**Description of the task**
Please return the entries, omitting and altering nothing.

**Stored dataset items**
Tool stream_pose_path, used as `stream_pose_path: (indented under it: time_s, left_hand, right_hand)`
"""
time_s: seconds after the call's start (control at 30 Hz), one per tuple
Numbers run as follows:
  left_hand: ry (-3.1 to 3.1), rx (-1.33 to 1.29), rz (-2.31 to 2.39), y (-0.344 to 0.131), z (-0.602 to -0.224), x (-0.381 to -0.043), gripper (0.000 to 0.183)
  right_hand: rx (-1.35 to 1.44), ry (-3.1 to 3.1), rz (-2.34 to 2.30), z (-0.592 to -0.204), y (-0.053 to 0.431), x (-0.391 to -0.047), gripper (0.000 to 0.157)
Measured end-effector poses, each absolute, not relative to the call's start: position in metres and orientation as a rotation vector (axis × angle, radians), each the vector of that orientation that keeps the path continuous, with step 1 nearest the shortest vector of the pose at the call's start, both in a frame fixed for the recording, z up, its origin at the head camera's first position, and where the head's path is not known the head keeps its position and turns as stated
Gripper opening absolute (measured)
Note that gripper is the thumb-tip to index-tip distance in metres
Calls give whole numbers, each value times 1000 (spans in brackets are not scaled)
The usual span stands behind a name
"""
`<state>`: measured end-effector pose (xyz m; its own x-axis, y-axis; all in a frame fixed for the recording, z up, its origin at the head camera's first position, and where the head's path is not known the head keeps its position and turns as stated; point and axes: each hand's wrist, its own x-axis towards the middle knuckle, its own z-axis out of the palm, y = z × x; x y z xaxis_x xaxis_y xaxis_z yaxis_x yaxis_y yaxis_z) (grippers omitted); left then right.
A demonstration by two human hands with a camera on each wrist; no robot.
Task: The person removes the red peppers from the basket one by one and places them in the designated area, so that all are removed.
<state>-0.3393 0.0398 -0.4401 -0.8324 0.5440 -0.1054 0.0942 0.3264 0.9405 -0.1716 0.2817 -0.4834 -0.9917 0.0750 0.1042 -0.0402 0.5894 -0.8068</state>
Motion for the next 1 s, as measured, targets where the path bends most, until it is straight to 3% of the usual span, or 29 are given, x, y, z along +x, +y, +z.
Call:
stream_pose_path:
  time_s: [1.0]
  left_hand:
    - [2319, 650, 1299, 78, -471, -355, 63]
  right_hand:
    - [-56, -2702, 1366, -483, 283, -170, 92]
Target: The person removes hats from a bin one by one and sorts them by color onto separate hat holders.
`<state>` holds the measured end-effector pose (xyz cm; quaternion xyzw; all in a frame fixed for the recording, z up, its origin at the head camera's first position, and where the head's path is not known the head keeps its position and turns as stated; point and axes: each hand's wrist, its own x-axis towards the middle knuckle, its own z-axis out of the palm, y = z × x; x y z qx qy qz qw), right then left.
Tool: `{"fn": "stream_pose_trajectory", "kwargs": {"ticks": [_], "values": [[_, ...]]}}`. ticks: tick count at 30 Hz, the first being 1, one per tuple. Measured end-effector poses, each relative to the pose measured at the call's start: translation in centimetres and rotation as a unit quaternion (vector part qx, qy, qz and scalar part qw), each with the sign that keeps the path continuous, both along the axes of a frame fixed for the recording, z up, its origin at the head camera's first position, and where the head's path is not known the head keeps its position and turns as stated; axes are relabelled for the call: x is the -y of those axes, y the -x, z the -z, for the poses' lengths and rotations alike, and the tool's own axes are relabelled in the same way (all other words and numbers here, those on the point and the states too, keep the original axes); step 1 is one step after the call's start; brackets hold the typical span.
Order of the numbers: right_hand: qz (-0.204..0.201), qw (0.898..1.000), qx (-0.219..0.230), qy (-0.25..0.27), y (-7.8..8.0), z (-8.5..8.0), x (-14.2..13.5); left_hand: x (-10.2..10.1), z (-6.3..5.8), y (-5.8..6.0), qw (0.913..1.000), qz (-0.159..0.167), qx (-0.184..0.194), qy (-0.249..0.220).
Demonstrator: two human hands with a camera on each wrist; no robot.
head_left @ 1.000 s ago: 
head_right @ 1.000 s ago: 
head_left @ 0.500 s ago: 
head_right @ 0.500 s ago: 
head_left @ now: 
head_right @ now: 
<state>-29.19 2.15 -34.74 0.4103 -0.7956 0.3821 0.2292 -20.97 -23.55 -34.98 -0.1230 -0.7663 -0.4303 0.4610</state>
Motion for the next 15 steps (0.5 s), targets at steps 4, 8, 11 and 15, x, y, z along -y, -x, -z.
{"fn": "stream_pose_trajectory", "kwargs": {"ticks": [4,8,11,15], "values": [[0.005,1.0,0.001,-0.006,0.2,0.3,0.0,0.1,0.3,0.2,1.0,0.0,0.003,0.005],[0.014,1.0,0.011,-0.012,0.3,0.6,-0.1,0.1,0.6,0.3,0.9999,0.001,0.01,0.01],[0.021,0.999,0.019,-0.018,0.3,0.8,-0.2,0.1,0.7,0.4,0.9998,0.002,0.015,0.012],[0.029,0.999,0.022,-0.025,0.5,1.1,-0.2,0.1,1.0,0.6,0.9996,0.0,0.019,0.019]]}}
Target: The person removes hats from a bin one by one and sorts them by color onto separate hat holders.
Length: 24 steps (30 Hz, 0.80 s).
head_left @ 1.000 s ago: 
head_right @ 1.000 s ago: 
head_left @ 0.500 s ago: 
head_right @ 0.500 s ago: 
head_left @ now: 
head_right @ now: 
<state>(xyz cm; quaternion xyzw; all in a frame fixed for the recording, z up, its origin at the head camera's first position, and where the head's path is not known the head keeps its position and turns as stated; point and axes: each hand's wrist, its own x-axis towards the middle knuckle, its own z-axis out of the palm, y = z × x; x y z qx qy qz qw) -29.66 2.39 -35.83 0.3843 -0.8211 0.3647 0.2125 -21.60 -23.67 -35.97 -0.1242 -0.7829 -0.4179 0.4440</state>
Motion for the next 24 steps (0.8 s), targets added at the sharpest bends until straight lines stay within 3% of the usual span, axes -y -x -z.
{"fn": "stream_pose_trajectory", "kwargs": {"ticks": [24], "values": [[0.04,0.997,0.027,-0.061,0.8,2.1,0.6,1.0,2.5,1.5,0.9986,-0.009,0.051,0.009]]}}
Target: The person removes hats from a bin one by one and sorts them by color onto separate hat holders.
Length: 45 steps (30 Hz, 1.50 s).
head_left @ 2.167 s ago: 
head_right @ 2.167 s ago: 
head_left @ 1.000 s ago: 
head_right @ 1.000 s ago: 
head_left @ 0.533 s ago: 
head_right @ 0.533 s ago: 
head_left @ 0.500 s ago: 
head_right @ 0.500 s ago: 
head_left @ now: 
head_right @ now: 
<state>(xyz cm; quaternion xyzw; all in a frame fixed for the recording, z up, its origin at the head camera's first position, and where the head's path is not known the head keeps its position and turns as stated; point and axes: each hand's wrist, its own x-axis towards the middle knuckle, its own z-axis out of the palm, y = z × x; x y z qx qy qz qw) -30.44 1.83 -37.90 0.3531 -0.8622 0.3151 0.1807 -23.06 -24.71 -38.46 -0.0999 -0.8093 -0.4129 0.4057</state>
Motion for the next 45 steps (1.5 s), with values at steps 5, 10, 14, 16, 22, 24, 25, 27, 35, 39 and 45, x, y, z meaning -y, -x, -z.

**Response**
Tool stream_pose_path, used as `stream_pose_path: (indented under it: time_s, left_hand, right_hand)`
"""
time_s: seconds after the call's start (control at 30 Hz), one per tuple
Numbers run as follows:
  left_hand: ry (-3.1 to 3.1), rx (-1.33 to 1.29), rz (-2.31 to 2.39), y (-0.344 to 0.131), z (-0.602 to -0.224), x (-0.381 to -0.043), gripper (0.000 to 0.183)
  right_hand: rx (-1.35 to 1.44), ry (-3.1 to 3.1), rz (-2.34 to 2.30), z (-0.592 to -0.204), y (-0.053 to 0.431), x (-0.391 to -0.047), gripper (0.000 to 0.157)
Measured end-effector poses, each absolute, not relative to the call's start: position in metres and orientation as a rotation vector (axis × angle, radians), each the vector of that orientation that keeps the path continuous, with step 1 nearest the shortest vector of the pose at the call's start, both in a frame fixed for the recording, z up, its origin at the head camera's first position, and where the head's path is not known the head keeps its position and turns as stated
Gripper opening absolute (measured)
Note that gripper is the thumb-tip to index-tip distance in metres
Calls give whole numbers, each value times 1000 (spans in brackets are not scaled)
The usual span stands behind a name
"""
`<state>`: measured end-effector pose (xyz m; its own x-axis, y-axis; all in a frame fixed for the recording, z up, its origin at the head camera's first position, and where the head's path is not known the head keeps its position and turns as stated; point and axes: each hand's wrist, its own x-axis towards the middle knuckle, its own z-axis out of the palm, y = z × x; x y z xaxis_x xaxis_y xaxis_z yaxis_x yaxis_y yaxis_z) (grippers omitted); left then right.
A demonstration by two human hands with a camera on each wrist; no robot.
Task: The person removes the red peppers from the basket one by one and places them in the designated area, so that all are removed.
<state>-0.3393 0.0398 -0.4401 -0.8324 0.5440 -0.1054 0.0942 0.3264 0.9405 -0.1716 0.2817 -0.4834 -0.9917 0.0750 0.1042 -0.0402 0.5894 -0.8068</state>
Motion for the next 1 s, as measured, targets where the path bends most, until it is straight to 3% of the usual span, or 29 are given, x, y, z along +x, +y, +z.
Call:
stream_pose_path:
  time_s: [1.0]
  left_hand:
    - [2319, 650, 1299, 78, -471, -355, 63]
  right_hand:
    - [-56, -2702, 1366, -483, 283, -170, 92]
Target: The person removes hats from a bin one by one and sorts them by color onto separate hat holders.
`<state>` holds the measured end-effector pose (xyz cm; quaternion xyzw; all in a frame fixed for the recording, z up, its origin at the head camera's first position, and where the head's path is not known the head keeps its position and turns as stated; point and axes: each hand's wrist, its own x-axis towards the middle knuckle, its own z-axis out of the palm, y = z × x; x y z qx qy qz qw), right then left.
Tool: `{"fn": "stream_pose_trajectory", "kwargs": {"ticks": [_], "values": [[_, ...]]}}`. ticks: tick count at 30 Hz, the first being 1, one per tuple. Measured end-effector poses, each relative to the pose measured at the call's start: translation in centimetres and rotation as a unit quaternion (vector part qx, qy, qz and scalar part qw), each with the sign that keeps the path continuous, both along the axes of a frame fixed for the recording, z up, its origin at the head camera's first position, and where the head's path is not known the head keeps its position and turns as stated; axes are relabelled for the call: x is the -y of those axes, y the -x, z the -z, for the poses' lengths and rotations alike, and the tool's own axes are relabelled in the same way (all other words and numbers here, those on the point and the states too, keep the original axes); step 1 is one step after the call's start; brackets hold the typical span.
Order of the numbers: right_hand: qz (-0.204..0.201), qw (0.898..1.000), qx (-0.219..0.230), qy (-0.25..0.27), y (-7.8..8.0), z (-8.5..8.0), x (-14.2..13.5); left_hand: x (-10.2..10.1), z (-6.3..5.8), y (-5.8..6.0), qw (0.913..1.000), qz (-0.159..0.167), qx (-0.184..0.194), qy (-0.249..0.220).
Demonstrator: two human hands with a camera on each wrist; no robot.
head_left @ 1.000 s ago: 
head_right @ 1.000 s ago: 
head_left @ 0.500 s ago: 
head_right @ 0.500 s ago: 
head_left @ now: 
head_right @ now: 
<state>-29.19 2.15 -34.74 0.4103 -0.7956 0.3821 0.2292 -20.97 -23.55 -34.98 -0.1230 -0.7663 -0.4303 0.4610</state>
Motion for the next 15 steps (0.5 s), targets at steps 4, 8, 11 and 15, x, y, z along -y, -x, -z.
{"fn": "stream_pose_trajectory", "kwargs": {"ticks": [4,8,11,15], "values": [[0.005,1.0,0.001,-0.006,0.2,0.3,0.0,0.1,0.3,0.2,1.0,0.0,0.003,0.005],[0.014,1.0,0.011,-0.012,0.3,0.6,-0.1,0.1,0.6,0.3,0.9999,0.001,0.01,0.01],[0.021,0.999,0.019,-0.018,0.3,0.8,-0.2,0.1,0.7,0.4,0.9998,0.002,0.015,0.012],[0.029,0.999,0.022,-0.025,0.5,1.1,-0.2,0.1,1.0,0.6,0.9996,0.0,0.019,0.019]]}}
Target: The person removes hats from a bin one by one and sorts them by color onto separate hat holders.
Length: 24 steps (30 Hz, 0.80 s).
head_left @ 1.000 s ago: 
head_right @ 1.000 s ago: 
head_left @ 0.500 s ago: 
head_right @ 0.500 s ago: 
head_left @ now: 
head_right @ now: 
<state>(xyz cm; quaternion xyzw; all in a frame fixed for the recording, z up, its origin at the head camera's first position, and where the head's path is not known the head keeps its position and turns as stated; point and axes: each hand's wrist, its own x-axis towards the middle knuckle, its own z-axis out of the palm, y = z × x; x y z qx qy qz qw) -29.66 2.39 -35.83 0.3843 -0.8211 0.3647 0.2125 -21.60 -23.67 -35.97 -0.1242 -0.7829 -0.4179 0.4440</state>
Motion for the next 24 steps (0.8 s), targets added at the sharpest bends until straight lines stay within 3% of the usual span, axes -y -x -z.
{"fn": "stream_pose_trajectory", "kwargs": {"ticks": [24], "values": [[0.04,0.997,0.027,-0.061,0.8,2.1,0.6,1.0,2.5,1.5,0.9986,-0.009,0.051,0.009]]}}
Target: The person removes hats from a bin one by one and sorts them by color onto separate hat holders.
Length: 45 steps (30 Hz, 1.50 s).
head_left @ 2.167 s ago: 
head_right @ 2.167 s ago: 
head_left @ 1.000 s ago: 
head_right @ 1.000 s ago: 
head_left @ 0.533 s ago: 
head_right @ 0.533 s ago: 
head_left @ 0.500 s ago: 
head_right @ 0.500 s ago: 
head_left @ now: 
head_right @ now: 
<state>(xyz cm; quaternion xyzw; all in a frame fixed for the recording, z up, its origin at the head camera's first position, and where the head's path is not known the head keeps its position and turns as stated; point and axes: each hand's wrist, its own x-axis towards the middle knuckle, its own z-axis out of the palm, y = z × x; x y z qx qy qz qw) -30.44 1.83 -37.90 0.3531 -0.8622 0.3151 0.1807 -23.06 -24.71 -38.46 -0.0999 -0.8093 -0.4129 0.4057</state>
Motion for the next 45 steps (1.5 s), with values at steps 5, 10, 14, 16, 22, 24, 25, 27, 35, 39 and 45, x, y, z meaning -y, -x, -z.

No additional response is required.